### Task brief:
Please repeat exactly the lines below from the one containing "(245, 277) to (427, 473): 1.02" down to the one containing "(25, 269) to (421, 303): 0.44", both included, and nothing else.

### Data records:
'''

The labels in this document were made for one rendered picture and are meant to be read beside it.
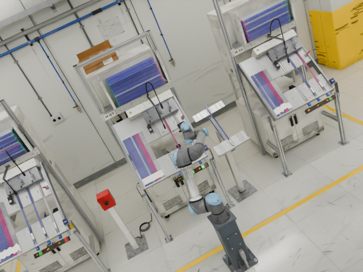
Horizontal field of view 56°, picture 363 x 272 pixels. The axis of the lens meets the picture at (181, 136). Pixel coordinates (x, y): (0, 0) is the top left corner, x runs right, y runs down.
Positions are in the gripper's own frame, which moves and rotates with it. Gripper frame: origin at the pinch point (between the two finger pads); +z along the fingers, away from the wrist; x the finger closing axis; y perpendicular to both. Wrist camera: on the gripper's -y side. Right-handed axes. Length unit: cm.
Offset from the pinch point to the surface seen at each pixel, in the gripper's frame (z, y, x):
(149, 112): 2.3, 30.4, 20.7
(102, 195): 3, -20, 97
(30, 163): 4, 38, 142
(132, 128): 7.0, 24.5, 42.2
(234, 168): 19, -60, -32
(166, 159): -3.7, -17.5, 27.5
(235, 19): -10, 73, -95
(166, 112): 0.3, 22.9, 6.3
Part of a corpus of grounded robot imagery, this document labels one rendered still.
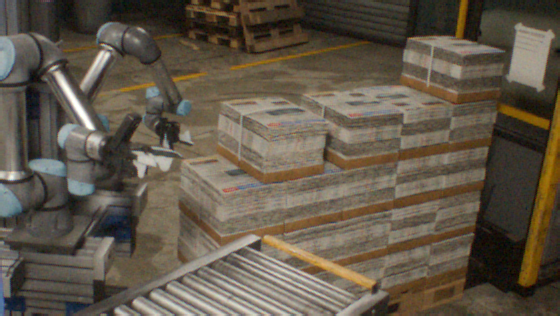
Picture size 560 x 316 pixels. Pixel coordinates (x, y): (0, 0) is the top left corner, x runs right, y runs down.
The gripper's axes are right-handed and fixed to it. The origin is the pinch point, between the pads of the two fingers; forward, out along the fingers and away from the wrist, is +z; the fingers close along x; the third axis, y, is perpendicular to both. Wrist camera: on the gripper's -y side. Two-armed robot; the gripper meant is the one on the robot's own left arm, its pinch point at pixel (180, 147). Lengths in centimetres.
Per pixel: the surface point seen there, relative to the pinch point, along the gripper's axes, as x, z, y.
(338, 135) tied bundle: 55, 35, 11
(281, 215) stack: 25, 44, -17
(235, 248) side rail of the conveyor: -16, 81, -5
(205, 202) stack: -2.4, 30.2, -12.4
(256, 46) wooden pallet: 320, -494, -75
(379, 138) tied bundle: 72, 42, 10
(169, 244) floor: 28, -73, -85
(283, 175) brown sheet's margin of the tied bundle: 24.0, 43.7, 0.4
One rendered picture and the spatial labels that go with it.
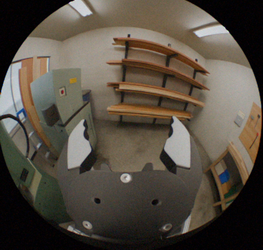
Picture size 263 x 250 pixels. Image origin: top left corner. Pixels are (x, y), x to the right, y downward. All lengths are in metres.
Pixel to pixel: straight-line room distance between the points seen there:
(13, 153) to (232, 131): 3.16
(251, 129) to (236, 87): 1.03
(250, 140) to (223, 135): 0.93
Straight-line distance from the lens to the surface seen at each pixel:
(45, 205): 0.95
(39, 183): 0.80
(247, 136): 2.42
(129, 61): 1.37
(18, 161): 0.79
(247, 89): 2.58
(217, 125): 2.57
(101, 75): 1.98
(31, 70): 2.29
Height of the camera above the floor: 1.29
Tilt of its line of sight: 33 degrees down
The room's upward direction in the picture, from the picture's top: 7 degrees clockwise
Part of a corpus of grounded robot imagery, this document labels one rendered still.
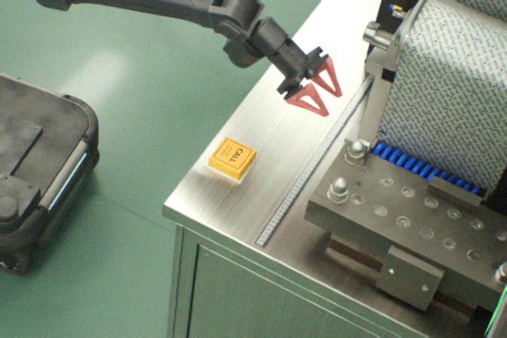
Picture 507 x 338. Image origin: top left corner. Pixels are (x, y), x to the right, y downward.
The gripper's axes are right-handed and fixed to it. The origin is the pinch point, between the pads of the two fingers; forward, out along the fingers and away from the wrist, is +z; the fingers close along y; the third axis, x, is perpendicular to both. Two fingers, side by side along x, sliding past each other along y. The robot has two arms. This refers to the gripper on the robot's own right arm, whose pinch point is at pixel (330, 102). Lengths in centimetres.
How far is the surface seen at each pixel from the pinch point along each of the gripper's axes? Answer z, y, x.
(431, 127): 13.4, 0.3, 14.6
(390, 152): 13.2, 2.2, 4.8
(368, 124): 10.3, -7.9, -4.5
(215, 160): -6.1, 13.0, -20.5
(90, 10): -44, -93, -152
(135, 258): 15, -14, -116
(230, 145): -5.6, 8.1, -20.1
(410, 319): 34.4, 24.2, 1.9
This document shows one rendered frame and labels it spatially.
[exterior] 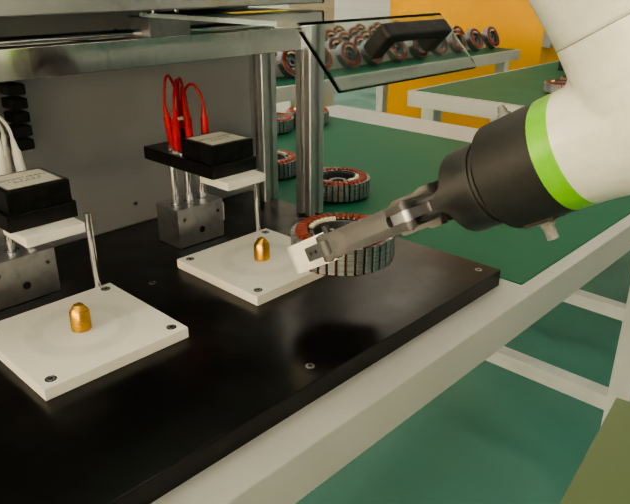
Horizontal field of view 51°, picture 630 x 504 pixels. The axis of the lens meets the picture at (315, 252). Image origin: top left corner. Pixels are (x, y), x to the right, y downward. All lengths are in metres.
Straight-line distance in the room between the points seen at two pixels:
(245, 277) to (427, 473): 1.02
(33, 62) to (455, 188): 0.43
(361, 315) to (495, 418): 1.22
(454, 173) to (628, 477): 0.27
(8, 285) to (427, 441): 1.24
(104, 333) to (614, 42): 0.51
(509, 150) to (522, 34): 3.68
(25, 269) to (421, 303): 0.44
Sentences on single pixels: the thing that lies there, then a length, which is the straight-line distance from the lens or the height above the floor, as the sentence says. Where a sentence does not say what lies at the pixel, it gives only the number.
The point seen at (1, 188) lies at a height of 0.92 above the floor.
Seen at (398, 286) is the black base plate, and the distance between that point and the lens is 0.78.
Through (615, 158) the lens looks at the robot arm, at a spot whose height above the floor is 0.99.
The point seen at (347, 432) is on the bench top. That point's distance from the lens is 0.60.
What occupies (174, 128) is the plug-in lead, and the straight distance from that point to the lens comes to 0.85.
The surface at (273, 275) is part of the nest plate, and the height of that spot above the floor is 0.78.
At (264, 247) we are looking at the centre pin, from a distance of 0.80.
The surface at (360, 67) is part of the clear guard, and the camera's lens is 0.67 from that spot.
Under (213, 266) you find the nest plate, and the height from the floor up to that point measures 0.78.
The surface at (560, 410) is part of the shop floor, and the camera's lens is 1.98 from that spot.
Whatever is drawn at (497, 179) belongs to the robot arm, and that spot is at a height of 0.96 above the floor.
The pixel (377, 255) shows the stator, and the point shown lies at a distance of 0.67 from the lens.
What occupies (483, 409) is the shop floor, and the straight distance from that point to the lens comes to 1.92.
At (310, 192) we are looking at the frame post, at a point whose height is 0.81.
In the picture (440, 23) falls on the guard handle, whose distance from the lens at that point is 0.75.
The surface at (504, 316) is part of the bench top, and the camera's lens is 0.80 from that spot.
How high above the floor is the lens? 1.11
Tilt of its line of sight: 23 degrees down
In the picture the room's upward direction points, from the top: straight up
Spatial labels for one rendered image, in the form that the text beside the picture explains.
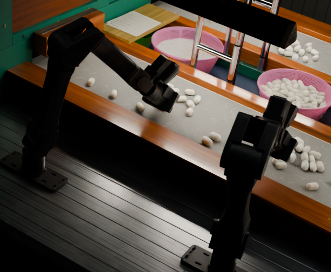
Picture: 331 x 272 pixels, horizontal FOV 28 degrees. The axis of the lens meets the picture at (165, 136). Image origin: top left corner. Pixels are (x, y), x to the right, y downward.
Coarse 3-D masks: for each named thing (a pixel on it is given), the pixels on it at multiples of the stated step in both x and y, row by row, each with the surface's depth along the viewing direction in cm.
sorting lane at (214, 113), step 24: (96, 72) 225; (120, 96) 215; (192, 96) 220; (216, 96) 222; (168, 120) 206; (192, 120) 208; (216, 120) 210; (216, 144) 199; (312, 144) 206; (288, 168) 194; (312, 192) 186
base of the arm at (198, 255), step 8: (192, 248) 170; (200, 248) 170; (184, 256) 167; (192, 256) 168; (200, 256) 168; (208, 256) 168; (216, 256) 160; (224, 256) 160; (192, 264) 165; (200, 264) 166; (208, 264) 165; (216, 264) 161; (224, 264) 160; (232, 264) 161
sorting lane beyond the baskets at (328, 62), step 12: (180, 12) 274; (204, 24) 268; (216, 24) 269; (300, 36) 270; (276, 48) 258; (312, 48) 262; (324, 48) 264; (300, 60) 252; (312, 60) 253; (324, 60) 255; (324, 72) 246
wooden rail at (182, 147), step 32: (32, 64) 219; (32, 96) 212; (96, 96) 208; (96, 128) 201; (128, 128) 196; (160, 128) 198; (160, 160) 192; (192, 160) 187; (192, 192) 190; (224, 192) 183; (256, 192) 178; (288, 192) 180; (256, 224) 181; (288, 224) 175; (320, 224) 171; (320, 256) 173
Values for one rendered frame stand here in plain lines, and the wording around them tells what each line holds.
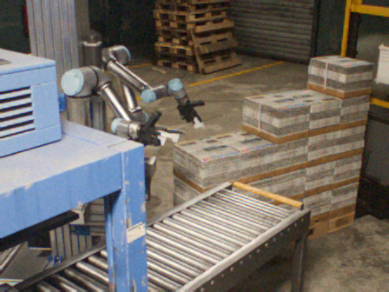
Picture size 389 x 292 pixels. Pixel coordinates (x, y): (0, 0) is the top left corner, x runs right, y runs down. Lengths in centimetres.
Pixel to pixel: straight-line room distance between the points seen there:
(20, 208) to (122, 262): 39
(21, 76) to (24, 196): 30
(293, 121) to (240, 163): 48
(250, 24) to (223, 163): 826
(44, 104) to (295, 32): 970
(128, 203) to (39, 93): 34
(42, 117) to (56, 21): 163
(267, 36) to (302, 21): 87
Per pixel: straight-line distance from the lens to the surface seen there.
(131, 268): 148
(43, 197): 121
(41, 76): 136
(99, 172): 129
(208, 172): 331
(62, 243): 340
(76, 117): 274
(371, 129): 470
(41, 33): 301
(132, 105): 346
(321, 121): 382
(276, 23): 1113
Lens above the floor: 200
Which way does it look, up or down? 22 degrees down
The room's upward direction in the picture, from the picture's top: 2 degrees clockwise
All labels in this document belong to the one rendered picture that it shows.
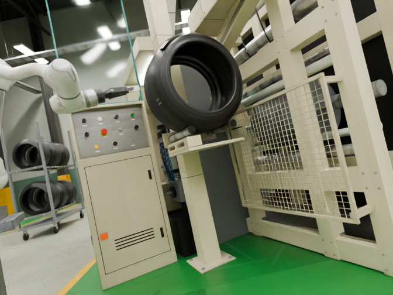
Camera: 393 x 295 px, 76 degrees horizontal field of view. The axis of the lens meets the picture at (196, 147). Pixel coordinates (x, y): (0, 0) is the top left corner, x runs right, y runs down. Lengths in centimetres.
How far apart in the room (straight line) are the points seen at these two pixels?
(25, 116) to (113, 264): 1118
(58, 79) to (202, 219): 122
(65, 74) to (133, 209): 109
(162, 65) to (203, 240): 117
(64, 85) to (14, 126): 1174
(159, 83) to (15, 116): 1180
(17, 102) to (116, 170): 1132
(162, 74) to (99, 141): 80
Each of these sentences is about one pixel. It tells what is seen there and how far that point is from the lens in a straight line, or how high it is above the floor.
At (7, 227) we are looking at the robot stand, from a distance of 135.
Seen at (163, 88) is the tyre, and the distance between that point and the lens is 139.
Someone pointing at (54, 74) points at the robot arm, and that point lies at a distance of 124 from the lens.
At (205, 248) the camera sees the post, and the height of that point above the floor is 12.
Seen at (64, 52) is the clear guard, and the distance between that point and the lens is 215.
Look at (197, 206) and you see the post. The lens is 179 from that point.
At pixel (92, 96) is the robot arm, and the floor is 115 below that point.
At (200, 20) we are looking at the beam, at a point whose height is 165.
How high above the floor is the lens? 74
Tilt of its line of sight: 2 degrees up
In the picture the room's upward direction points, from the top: 12 degrees counter-clockwise
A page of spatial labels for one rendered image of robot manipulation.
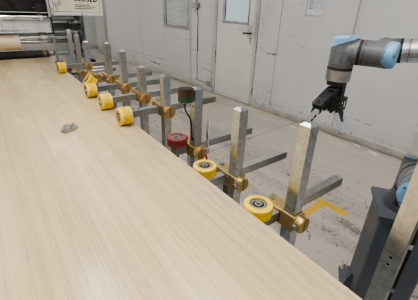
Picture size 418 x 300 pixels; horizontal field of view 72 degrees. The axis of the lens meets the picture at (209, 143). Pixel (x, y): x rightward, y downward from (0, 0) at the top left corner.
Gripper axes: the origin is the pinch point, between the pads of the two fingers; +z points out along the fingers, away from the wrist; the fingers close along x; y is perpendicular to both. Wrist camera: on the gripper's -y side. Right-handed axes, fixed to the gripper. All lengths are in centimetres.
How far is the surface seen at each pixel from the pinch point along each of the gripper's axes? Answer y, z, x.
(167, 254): -85, 4, -15
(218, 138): -29.3, 8.2, 32.3
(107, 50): -39, -19, 129
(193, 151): -46, 8, 28
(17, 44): -70, -10, 261
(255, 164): -31.8, 9.1, 7.3
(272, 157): -22.5, 8.9, 7.1
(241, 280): -77, 4, -29

'''

### Result for this exercise:
(245, 277) to (427, 473): 1.02
(33, 62) to (455, 188): 0.43
(361, 315) to (495, 418): 1.22
(454, 173) to (628, 477): 0.27
(8, 285) to (427, 441): 1.24
(104, 333) to (614, 42): 0.51
(509, 150) to (522, 34): 3.68
(25, 269) to (421, 303): 0.44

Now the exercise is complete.